*Exercise instructions*: What is the number of lines in the data that contain "frame"? Respond with nothing else.

::: Provided material :::

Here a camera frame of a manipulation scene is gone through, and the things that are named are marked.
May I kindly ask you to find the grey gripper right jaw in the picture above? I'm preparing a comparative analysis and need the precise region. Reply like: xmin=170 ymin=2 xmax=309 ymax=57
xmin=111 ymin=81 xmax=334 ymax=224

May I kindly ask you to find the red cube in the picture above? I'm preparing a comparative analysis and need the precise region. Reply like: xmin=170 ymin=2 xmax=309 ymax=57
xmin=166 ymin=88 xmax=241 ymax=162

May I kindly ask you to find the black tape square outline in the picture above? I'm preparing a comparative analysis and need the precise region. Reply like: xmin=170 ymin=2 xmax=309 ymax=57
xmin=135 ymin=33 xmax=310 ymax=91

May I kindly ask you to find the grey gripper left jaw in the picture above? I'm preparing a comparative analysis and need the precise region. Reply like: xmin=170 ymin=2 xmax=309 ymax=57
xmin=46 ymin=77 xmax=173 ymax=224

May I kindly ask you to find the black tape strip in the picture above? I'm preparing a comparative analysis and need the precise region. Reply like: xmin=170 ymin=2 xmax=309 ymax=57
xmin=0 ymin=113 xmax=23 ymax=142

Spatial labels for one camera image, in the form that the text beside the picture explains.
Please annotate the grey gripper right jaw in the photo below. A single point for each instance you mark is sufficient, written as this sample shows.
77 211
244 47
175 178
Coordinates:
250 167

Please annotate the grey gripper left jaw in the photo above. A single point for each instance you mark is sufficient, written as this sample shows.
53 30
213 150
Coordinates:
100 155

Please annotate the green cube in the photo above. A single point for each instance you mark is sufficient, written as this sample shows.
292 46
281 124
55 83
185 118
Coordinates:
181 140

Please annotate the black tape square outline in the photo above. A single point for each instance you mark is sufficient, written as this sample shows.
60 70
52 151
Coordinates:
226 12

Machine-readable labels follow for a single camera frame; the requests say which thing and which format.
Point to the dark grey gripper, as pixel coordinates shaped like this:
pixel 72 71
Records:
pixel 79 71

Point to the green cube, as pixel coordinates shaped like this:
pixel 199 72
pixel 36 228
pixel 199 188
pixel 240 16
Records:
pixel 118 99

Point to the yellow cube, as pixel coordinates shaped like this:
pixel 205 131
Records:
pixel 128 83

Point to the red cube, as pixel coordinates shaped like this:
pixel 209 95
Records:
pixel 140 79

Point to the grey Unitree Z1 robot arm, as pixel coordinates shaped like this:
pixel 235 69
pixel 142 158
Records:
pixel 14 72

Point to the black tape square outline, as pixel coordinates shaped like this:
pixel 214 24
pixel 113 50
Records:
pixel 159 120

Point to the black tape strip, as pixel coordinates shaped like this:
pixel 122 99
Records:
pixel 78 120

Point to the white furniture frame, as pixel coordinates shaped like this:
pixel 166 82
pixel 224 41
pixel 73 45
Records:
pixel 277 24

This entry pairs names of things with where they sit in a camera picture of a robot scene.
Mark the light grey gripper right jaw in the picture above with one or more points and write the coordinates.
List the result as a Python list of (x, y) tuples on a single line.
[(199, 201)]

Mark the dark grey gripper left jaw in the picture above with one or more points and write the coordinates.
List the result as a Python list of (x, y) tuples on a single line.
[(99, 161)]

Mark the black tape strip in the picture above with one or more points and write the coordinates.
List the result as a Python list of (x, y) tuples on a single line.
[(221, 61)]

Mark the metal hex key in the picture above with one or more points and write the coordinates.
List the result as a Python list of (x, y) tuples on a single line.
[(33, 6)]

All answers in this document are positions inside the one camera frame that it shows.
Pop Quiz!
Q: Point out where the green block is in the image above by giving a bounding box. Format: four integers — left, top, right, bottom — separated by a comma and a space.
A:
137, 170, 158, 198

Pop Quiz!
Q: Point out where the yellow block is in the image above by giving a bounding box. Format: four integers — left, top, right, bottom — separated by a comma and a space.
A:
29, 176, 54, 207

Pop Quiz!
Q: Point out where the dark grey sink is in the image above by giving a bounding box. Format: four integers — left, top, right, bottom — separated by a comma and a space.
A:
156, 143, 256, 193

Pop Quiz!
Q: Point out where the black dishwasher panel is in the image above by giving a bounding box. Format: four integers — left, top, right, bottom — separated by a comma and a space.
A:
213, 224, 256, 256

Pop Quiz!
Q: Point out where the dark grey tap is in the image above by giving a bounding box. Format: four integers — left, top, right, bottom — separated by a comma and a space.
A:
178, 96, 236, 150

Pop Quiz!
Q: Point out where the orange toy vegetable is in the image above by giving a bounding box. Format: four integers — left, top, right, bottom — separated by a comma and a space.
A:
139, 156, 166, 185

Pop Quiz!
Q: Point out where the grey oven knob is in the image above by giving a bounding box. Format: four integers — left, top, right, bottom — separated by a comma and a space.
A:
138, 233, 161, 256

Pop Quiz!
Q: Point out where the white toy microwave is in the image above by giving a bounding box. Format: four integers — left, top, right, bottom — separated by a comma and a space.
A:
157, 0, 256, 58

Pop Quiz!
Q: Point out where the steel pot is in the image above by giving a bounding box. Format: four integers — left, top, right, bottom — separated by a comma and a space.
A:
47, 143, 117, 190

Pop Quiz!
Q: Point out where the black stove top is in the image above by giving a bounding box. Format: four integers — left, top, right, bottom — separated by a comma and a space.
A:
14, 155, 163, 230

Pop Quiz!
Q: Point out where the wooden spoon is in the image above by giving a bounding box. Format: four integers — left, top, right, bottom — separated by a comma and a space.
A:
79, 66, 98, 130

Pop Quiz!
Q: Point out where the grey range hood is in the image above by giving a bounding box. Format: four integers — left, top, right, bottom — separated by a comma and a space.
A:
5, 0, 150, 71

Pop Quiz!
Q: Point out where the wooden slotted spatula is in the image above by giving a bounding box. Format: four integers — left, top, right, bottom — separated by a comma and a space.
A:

:::
::: Provided material :::

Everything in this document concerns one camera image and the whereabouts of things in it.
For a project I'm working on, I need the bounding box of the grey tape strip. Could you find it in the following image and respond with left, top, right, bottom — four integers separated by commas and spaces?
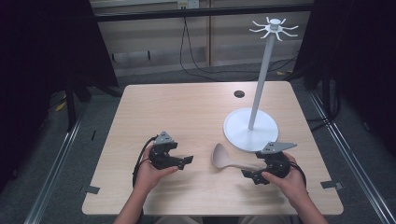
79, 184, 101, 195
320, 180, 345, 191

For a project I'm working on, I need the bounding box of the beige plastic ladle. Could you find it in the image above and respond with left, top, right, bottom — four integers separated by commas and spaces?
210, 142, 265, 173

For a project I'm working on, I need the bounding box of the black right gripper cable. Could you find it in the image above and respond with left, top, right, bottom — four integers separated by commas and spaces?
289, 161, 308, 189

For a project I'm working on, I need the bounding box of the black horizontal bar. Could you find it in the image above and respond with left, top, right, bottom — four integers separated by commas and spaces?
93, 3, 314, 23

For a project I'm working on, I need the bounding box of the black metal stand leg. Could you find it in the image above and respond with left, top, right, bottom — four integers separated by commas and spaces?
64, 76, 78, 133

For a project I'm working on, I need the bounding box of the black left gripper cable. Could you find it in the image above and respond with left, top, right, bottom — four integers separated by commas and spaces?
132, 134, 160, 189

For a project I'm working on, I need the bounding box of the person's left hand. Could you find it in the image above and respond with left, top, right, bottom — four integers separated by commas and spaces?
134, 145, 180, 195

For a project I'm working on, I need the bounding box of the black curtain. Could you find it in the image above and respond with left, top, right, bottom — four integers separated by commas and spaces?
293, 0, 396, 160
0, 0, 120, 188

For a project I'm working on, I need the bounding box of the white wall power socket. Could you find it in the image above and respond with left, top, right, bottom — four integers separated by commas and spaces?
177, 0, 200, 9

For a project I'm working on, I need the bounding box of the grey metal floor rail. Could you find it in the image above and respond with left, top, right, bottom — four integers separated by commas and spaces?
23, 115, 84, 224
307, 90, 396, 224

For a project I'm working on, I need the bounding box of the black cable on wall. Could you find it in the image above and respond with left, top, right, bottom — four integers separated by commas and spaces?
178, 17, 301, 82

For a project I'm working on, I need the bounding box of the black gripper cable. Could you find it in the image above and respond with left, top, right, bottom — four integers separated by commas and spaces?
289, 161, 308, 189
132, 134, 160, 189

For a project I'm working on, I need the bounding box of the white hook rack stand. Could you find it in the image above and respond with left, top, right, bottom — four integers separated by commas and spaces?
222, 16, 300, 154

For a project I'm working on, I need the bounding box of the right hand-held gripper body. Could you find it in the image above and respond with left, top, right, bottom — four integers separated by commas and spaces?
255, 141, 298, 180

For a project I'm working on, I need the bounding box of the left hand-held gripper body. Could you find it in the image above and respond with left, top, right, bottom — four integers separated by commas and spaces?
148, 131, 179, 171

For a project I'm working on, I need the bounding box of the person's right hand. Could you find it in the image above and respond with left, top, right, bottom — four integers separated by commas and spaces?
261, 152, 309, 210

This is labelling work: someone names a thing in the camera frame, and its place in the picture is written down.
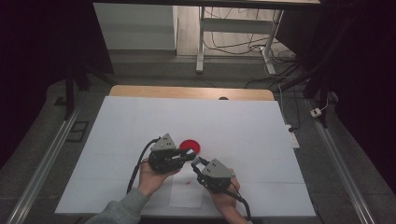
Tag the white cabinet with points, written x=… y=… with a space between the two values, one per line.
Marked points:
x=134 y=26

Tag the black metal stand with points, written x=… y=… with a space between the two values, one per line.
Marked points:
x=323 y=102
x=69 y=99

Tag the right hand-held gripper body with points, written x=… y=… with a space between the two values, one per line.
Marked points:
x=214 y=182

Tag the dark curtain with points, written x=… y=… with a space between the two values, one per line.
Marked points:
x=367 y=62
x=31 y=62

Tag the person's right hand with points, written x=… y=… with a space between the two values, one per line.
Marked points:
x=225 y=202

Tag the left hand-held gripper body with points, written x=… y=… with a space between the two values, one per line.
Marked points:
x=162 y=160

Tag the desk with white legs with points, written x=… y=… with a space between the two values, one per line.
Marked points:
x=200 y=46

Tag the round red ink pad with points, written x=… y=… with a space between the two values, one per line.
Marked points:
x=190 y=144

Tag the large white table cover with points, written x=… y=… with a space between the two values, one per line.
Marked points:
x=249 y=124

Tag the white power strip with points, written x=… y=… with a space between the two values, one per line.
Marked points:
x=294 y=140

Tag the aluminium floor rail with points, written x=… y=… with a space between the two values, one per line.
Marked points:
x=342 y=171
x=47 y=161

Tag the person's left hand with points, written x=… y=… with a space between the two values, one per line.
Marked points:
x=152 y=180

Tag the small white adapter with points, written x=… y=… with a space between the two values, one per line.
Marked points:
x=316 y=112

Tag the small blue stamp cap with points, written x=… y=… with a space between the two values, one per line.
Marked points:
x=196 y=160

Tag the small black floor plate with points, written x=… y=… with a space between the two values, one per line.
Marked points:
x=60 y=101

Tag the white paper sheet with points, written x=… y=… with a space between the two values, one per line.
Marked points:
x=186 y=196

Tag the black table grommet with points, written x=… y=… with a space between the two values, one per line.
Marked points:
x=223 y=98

:::

*Solution for this task*: 5